┌──

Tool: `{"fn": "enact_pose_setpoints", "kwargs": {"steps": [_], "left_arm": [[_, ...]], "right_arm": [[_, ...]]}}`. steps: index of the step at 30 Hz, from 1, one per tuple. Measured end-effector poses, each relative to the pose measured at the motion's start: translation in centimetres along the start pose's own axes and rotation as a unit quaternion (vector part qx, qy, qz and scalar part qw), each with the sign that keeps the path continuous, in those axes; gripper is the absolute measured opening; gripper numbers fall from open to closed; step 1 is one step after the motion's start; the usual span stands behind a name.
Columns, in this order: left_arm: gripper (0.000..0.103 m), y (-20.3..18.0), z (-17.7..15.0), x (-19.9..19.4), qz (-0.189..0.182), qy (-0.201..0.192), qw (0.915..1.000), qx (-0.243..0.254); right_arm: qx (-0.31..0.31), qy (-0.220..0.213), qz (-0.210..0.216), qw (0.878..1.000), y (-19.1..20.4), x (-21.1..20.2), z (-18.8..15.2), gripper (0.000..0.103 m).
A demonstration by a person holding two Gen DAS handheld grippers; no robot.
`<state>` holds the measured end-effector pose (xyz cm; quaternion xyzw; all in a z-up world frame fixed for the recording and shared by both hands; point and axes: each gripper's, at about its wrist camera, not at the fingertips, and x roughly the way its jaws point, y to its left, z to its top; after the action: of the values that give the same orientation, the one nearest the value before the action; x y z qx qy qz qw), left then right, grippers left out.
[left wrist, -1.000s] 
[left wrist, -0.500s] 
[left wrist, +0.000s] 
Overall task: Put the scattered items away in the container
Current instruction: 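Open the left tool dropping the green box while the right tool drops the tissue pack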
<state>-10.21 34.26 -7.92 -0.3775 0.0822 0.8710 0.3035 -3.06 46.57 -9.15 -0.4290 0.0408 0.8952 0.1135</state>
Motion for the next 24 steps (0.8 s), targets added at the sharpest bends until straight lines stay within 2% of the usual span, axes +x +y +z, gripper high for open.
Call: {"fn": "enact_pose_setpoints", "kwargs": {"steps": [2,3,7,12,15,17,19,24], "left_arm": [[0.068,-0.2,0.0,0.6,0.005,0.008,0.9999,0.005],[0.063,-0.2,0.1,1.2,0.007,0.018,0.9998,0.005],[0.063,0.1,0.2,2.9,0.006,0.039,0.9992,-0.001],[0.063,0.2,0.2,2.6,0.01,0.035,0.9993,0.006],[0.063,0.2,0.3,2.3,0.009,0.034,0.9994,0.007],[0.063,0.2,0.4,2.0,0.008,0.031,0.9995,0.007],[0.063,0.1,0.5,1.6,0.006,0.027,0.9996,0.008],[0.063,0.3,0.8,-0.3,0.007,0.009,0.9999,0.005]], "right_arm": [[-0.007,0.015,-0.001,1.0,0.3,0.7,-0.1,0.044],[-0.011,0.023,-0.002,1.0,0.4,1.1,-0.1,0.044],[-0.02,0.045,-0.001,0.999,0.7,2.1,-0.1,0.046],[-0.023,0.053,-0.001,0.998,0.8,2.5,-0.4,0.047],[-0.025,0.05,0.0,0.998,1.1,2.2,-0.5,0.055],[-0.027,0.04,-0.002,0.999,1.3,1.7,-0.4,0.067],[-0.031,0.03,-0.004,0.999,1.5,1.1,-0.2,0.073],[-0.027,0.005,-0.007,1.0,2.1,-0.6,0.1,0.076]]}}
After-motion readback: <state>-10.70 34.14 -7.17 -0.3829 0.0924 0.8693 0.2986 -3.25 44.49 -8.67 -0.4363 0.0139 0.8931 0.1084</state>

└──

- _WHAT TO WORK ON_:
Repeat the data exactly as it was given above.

- _RESULT FOR THIS EXERCISE_:
Tool: `{"fn": "enact_pose_setpoints", "kwargs": {"steps": [_], "left_arm": [[_, ...]], "right_arm": [[_, ...]]}}`. steps: index of the step at 30 Hz, from 1, one per tuple. Measured end-effector poses, each relative to the pose measured at the motion's start: translation in centimetres along the start pose's own axes and rotation as a unit quaternion (vector part qx, qy, qz and scalar part qw), each with the sign that keeps the path continuous, in those axes; gripper is the absolute measured opening; gripper numbers fall from open to closed; step 1 is one step after the motion's start; the usual span stands behind a name.
Columns, in this order: left_arm: gripper (0.000..0.103 m), y (-20.3..18.0), z (-17.7..15.0), x (-19.9..19.4), qz (-0.189..0.182), qy (-0.201..0.192), qw (0.915..1.000), qx (-0.243..0.254); right_arm: qx (-0.31..0.31), qy (-0.220..0.213), qz (-0.210..0.216), qw (0.878..1.000), y (-19.1..20.4), x (-21.1..20.2), z (-18.8..15.2), gripper (0.000..0.103 m).
A demonstration by a person holding two Gen DAS handheld grippers; no robot.
`<state>` holds the measured end-effector pose (xyz cm; quaternion xyzw; all in a z-up world frame fixed for the recording and shared by both hands; point and axes: each gripper's, at about its wrist camera, not at the fingertips, and x roughly the way its jaws point, y to its left, z to its top; after the action: of the values that give the same orientation, the one nearest the value before the action; x y z qx qy qz qw), left then right, grippers left out.
[left wrist, -1.000s] 
[left wrist, -0.500s] 
[left wrist, +0.000s] 
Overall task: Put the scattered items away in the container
Current instruction: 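Open the left tool dropping the green box while the right tool drops the tissue pack
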<state>-10.21 34.26 -7.92 -0.3775 0.0822 0.8710 0.3035 -3.06 46.57 -9.15 -0.4290 0.0408 0.8952 0.1135</state>
Motion for the next 24 steps (0.8 s), targets added at the sharpest bends until straight lines stay within 2% of the usual span, axes +x +y +z, gripper high for open.
Call: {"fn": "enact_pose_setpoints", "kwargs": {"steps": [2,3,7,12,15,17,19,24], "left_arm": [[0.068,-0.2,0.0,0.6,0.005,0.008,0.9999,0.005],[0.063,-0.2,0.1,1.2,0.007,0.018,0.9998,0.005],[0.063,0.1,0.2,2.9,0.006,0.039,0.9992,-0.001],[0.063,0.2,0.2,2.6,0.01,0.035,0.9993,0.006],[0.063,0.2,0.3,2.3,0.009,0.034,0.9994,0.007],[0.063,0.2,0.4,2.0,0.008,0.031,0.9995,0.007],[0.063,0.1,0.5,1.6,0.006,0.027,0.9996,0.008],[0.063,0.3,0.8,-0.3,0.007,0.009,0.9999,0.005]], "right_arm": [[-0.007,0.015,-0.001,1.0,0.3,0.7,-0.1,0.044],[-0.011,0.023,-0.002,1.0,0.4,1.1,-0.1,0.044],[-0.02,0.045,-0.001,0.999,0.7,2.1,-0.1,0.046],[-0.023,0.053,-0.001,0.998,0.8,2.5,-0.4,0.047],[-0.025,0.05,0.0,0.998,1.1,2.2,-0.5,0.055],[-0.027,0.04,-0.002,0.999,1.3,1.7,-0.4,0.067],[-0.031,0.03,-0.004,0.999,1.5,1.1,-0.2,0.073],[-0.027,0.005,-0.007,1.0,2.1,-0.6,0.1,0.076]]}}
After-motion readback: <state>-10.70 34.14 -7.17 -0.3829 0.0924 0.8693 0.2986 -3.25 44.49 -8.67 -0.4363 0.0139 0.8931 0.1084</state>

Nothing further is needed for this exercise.